Breast cancer is caused by hobbies, environments, and even genes that cannot be prevented and effects people and families in physical and emotional ways. Although new preventative measures are being discovered and successful treatments are constantly being improved, cancer is a depleting illness that holds the power to destroy lives if not take them. However, with the progress of scientific research there is hope that a cure to breast cancer will some day be found and there is an end in sight for these effects of cancer if not their causes too. Works Cited Bourret, P.”BRCA Patients and Clinical Collectives: New Configurations of Action in Cancer Genetics Practices. ” Social Studies of Science 35. 1 (2005):41-68.

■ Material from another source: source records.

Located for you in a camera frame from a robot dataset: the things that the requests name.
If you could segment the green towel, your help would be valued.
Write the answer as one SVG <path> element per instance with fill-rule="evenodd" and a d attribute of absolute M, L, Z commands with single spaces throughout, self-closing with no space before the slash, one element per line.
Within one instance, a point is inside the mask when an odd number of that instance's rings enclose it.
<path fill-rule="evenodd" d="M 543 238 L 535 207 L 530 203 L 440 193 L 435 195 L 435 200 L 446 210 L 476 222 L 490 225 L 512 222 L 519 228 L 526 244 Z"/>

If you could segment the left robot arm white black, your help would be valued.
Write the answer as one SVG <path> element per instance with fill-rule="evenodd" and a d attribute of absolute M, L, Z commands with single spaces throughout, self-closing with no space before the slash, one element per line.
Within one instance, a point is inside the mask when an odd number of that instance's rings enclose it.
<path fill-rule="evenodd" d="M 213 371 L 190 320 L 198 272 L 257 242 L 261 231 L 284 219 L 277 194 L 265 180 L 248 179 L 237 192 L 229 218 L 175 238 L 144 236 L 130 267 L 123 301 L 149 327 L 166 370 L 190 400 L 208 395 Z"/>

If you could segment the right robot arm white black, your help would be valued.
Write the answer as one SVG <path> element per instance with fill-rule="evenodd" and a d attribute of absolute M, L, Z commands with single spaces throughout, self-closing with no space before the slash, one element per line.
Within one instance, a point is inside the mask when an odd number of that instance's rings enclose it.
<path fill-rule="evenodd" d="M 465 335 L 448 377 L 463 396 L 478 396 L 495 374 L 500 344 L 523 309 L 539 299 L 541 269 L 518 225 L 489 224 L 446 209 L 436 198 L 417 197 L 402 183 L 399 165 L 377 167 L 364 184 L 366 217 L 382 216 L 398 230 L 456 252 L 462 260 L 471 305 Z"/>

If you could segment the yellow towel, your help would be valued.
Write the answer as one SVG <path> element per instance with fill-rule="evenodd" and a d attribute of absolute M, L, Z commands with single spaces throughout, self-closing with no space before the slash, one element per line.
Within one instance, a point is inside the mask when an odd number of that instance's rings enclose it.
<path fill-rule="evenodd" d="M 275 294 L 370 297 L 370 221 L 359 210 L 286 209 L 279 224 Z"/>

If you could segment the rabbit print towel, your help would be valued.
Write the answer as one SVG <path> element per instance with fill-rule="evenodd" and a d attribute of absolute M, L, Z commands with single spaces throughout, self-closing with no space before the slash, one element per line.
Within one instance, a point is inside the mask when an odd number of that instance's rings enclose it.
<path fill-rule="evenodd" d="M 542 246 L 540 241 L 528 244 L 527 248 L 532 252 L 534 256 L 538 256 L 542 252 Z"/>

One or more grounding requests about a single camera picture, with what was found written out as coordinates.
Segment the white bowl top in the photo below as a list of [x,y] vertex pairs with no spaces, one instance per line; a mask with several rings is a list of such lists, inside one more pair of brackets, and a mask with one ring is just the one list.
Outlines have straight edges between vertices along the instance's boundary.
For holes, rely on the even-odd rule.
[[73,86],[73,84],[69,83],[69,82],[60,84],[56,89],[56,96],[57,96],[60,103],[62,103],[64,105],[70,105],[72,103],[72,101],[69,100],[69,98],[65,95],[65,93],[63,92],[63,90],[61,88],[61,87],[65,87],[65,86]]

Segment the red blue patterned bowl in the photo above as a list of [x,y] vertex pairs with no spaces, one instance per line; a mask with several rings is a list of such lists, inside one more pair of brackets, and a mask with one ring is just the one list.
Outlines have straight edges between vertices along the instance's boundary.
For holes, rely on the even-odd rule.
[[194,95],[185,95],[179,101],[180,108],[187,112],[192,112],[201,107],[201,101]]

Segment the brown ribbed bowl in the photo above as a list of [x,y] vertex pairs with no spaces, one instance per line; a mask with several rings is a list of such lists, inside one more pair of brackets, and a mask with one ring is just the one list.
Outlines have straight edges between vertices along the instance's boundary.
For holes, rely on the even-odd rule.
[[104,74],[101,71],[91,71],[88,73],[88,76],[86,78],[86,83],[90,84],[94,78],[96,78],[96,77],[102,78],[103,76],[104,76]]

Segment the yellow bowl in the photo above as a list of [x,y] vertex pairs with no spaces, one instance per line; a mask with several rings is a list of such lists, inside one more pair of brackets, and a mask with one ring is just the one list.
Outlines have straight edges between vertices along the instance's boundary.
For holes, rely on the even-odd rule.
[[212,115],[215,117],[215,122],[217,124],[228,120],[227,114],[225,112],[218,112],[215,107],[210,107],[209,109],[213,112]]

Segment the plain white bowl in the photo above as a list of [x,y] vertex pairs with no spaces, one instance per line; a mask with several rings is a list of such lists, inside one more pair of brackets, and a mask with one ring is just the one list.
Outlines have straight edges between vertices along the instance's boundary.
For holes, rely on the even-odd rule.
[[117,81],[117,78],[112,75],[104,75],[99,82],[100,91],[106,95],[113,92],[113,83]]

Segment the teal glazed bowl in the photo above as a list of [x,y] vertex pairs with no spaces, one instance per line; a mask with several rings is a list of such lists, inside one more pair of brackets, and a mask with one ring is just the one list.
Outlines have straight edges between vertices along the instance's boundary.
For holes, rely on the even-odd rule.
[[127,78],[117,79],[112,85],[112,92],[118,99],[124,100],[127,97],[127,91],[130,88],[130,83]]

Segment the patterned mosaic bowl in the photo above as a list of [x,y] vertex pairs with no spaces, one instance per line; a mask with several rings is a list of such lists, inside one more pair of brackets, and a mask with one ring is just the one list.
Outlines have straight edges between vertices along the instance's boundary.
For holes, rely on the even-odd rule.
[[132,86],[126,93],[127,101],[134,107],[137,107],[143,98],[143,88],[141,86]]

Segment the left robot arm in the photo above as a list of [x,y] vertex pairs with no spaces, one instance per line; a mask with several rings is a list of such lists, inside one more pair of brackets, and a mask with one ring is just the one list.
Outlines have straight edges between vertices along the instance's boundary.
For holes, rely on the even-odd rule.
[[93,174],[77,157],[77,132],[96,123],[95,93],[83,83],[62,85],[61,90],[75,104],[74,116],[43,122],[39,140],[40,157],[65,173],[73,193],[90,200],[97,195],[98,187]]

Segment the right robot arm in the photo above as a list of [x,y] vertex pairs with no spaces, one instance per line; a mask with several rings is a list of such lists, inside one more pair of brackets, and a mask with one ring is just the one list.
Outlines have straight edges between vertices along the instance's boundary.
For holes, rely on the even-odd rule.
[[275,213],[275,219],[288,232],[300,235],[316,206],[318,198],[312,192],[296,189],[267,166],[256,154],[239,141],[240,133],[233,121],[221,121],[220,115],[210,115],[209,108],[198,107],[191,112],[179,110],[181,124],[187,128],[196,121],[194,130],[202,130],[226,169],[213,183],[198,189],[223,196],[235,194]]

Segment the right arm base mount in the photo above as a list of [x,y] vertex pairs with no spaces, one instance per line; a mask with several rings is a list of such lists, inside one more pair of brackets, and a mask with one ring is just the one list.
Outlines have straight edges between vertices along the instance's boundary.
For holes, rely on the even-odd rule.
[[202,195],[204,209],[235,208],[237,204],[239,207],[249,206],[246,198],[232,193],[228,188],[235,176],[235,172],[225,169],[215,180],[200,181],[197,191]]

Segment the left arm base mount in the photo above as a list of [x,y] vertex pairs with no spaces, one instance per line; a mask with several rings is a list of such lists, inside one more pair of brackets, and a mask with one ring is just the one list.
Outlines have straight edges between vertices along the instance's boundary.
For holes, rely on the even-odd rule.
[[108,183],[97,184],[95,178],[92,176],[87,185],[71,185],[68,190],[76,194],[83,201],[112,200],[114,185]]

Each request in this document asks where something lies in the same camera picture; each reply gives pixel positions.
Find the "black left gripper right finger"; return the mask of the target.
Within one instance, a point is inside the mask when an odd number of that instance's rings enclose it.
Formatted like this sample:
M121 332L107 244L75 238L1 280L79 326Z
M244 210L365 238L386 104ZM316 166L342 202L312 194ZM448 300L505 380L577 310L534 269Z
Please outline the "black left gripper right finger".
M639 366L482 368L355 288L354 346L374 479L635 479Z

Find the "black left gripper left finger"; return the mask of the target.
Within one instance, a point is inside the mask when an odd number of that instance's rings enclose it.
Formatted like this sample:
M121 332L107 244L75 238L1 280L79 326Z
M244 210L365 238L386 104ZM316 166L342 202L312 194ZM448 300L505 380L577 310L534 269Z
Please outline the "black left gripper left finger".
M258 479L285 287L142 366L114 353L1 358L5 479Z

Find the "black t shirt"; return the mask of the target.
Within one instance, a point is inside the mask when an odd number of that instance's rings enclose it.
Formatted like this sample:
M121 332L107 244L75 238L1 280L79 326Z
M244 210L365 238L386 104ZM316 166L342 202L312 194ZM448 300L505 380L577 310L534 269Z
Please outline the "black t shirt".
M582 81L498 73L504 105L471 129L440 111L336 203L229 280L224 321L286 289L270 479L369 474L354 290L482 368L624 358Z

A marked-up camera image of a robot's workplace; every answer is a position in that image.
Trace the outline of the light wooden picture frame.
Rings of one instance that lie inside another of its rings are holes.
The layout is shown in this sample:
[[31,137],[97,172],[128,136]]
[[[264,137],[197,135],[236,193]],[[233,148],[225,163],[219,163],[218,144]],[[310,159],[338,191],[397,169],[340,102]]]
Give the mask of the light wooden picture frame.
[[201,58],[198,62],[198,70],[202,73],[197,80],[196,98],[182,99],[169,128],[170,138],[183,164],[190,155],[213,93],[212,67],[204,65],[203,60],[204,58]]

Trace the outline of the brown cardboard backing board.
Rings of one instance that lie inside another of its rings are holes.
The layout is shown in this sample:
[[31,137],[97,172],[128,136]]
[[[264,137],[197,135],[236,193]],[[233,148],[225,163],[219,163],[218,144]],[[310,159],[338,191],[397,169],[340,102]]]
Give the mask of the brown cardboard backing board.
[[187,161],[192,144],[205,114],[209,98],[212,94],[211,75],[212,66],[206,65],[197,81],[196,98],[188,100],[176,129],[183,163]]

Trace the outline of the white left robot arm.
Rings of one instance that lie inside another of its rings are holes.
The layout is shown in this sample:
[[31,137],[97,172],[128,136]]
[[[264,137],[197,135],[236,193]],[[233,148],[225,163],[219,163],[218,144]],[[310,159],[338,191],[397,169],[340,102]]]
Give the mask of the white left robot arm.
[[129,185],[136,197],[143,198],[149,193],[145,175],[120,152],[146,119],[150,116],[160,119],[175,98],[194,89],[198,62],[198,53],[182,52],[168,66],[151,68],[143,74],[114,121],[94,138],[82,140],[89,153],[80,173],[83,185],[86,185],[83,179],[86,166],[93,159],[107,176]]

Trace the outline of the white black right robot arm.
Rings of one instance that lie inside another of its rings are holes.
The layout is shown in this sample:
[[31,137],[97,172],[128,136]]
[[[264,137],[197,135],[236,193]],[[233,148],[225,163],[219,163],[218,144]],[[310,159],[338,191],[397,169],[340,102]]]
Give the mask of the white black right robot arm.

Web. 26 Mar. 2013 Hammond, M. & Lewis, F. “The Father’s, Mother’s, and Adolescent’s Functioning with Breast Cancer. ” Family Relations 45. 4 (1996): 456. Academic Search Premier. Web. 26 Mar. 2013. Love, R. “Biological Aspects of Associations Between Environmental Exposures and Cancer. ” The American Statistician 37. 4. (1983): 413-419. Web. 26 Mar. 2013. Miller, Barry. & Aaron Blair. “Cancer risks among artists . ” MIT Press 25. 2 (1992): 169-173. Web. 2 Apr. 2013.